Subprime borrowers are those with ‘poor credit histories’, individuals with no secure income or assets, who may have defaulted on loans in the past. In short, the precarious!

Derivative instruments are financial assets or securities whose value derives, in principle at least, from the price of some underlying commodity, asset or set of assets. A future, for example, is a firm commitment to exchange a certain commodity or asset at an agreed price at some point in the future; an option is similar, but gives its holder the right to buy or sell, but with no obligation to do so. With swaps, the two parties exchange income streams or debt repayment commitments, e.g. a variable-interest rate loan denominated in yen is swapped for a fixed-interest rate payment in dollars. In practice, prices tend to be established in derivatives markets first, and the price of the underlying asset or commodity is derived from these. So the price a Guatemalan coffee farmer receives for her crop is actually set by traders on the London International Financial Futures and Options Exchange (LIFFE) – occupied during 1999’s Carnival Against Capital. Derivatives may be linked to commodities (coffee, cocoa, pork bellies, oil and so on), shares or share indexes (such as the FTSE100), interest rates, currencies… There are now even derivatives based on the weather and, for a few a months, there existed a ‘Policy Analysis Market’, which allowed trading on coups d’état, assassinations and terrorist attacks.

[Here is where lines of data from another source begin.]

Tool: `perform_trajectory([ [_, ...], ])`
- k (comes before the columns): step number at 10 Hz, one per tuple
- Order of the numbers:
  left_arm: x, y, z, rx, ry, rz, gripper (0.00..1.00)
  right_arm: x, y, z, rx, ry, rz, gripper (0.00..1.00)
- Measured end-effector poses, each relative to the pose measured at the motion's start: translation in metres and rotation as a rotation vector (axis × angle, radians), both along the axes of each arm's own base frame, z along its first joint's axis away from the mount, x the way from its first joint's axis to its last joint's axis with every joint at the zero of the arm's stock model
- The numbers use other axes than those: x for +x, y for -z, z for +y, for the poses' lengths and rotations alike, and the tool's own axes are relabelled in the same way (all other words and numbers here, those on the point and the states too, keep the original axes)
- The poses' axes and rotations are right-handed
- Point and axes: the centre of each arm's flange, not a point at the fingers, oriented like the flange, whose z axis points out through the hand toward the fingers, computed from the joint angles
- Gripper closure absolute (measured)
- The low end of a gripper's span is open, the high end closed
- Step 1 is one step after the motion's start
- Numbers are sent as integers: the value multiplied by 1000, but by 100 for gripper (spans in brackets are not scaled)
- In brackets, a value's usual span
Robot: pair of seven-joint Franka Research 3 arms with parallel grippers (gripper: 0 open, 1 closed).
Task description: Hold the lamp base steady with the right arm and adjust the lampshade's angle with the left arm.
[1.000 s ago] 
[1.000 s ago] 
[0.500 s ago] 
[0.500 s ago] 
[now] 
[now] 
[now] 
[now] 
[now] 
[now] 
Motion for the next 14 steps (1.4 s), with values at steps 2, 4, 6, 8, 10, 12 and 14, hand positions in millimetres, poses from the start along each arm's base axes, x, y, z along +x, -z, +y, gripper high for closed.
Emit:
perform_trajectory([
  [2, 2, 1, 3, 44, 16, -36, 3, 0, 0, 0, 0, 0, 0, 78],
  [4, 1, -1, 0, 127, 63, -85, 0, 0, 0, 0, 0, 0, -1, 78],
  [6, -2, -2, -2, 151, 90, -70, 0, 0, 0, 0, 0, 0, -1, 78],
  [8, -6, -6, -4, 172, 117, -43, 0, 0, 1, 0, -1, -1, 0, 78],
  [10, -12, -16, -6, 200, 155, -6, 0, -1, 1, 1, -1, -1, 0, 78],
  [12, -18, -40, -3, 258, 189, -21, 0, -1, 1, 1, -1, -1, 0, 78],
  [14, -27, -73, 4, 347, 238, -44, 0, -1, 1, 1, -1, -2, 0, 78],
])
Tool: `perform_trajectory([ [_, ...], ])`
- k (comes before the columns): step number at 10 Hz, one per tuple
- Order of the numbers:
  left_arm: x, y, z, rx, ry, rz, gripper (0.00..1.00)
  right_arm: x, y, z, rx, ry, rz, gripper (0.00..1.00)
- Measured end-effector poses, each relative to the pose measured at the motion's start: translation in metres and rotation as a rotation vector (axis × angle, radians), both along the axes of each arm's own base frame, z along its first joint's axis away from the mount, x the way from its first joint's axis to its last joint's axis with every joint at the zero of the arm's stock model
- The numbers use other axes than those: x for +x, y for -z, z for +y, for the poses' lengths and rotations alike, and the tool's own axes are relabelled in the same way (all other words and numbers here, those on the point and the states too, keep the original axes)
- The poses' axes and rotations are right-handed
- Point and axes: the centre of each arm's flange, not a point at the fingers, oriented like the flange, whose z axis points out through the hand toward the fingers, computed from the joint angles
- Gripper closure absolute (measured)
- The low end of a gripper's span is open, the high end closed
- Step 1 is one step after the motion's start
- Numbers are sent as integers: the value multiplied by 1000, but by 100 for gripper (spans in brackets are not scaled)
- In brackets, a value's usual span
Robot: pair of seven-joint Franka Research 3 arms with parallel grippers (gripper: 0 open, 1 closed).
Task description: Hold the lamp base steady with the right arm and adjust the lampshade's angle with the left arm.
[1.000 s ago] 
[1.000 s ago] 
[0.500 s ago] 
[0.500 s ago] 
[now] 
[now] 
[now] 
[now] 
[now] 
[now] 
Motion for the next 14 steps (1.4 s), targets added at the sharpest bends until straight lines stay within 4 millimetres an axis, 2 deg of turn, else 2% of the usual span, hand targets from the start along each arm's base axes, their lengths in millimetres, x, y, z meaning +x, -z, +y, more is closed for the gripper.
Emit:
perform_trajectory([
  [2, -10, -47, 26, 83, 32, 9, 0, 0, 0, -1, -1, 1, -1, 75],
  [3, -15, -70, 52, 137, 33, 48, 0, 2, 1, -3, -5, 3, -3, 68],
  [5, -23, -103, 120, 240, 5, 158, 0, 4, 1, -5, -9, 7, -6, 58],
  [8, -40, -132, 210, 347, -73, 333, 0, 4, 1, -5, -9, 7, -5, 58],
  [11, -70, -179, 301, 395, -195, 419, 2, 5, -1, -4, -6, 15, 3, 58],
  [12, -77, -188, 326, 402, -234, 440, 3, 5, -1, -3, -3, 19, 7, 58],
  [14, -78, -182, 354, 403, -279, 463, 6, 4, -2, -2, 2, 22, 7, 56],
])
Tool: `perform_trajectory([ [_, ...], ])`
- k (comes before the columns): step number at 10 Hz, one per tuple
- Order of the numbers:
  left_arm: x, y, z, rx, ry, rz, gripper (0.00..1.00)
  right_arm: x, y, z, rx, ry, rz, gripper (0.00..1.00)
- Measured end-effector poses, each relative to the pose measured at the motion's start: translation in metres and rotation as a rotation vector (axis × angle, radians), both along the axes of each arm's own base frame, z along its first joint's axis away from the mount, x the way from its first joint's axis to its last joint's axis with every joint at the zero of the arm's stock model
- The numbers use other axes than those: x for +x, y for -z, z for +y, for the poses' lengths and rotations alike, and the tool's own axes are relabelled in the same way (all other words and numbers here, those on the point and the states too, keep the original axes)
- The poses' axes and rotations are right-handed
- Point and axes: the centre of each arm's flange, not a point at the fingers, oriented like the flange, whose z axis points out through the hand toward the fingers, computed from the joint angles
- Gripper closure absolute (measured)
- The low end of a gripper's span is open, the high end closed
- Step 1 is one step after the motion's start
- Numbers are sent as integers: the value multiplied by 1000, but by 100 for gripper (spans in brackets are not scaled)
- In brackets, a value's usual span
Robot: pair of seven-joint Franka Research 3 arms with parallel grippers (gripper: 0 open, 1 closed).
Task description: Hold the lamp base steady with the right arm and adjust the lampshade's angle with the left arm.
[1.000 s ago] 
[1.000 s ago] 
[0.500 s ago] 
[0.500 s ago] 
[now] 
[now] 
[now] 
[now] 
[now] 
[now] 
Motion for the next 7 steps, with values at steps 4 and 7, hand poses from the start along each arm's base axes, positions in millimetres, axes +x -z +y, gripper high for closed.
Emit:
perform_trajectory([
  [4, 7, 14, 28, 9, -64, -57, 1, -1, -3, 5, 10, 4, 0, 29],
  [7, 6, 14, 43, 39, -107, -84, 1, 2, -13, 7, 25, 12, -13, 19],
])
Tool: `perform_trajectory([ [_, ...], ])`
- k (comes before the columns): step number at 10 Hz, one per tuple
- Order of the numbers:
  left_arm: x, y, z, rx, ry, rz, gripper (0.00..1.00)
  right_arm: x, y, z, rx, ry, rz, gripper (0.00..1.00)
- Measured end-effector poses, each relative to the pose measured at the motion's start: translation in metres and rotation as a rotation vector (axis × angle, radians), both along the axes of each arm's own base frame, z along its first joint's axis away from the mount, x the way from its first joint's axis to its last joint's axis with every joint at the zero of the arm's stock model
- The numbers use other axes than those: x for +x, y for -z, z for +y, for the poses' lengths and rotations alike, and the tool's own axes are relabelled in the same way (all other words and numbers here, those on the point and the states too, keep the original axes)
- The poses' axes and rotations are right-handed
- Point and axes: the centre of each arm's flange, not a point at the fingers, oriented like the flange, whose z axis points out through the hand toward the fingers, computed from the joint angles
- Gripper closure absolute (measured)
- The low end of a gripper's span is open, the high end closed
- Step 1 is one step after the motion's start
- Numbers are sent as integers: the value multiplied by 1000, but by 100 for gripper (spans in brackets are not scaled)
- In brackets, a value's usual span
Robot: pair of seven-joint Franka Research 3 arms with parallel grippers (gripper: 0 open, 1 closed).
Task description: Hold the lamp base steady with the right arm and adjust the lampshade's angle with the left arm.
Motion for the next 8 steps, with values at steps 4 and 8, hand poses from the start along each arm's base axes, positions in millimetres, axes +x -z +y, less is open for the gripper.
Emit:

The word mortgage has its roots in Norman French; literally it means ‘death grip’.

In the 1970s, another decade of escalating oil prices, Western banks ‘recycled’ petrodollars to many ‘Third World’ governments in the form of loans (at variable interest rates). Whole economies were thus exposed to the measure and discipline of international financial markets. The real meaning of discipline became apparent in the course of the international debt crisis of the 1980s and the various financial crises throughout the 1990s and the first decade of this century.

Credit has its origin in the Latin word credere, ‘to believe’.

David Harvie is a member of The Free Association and an editor of Turbulence.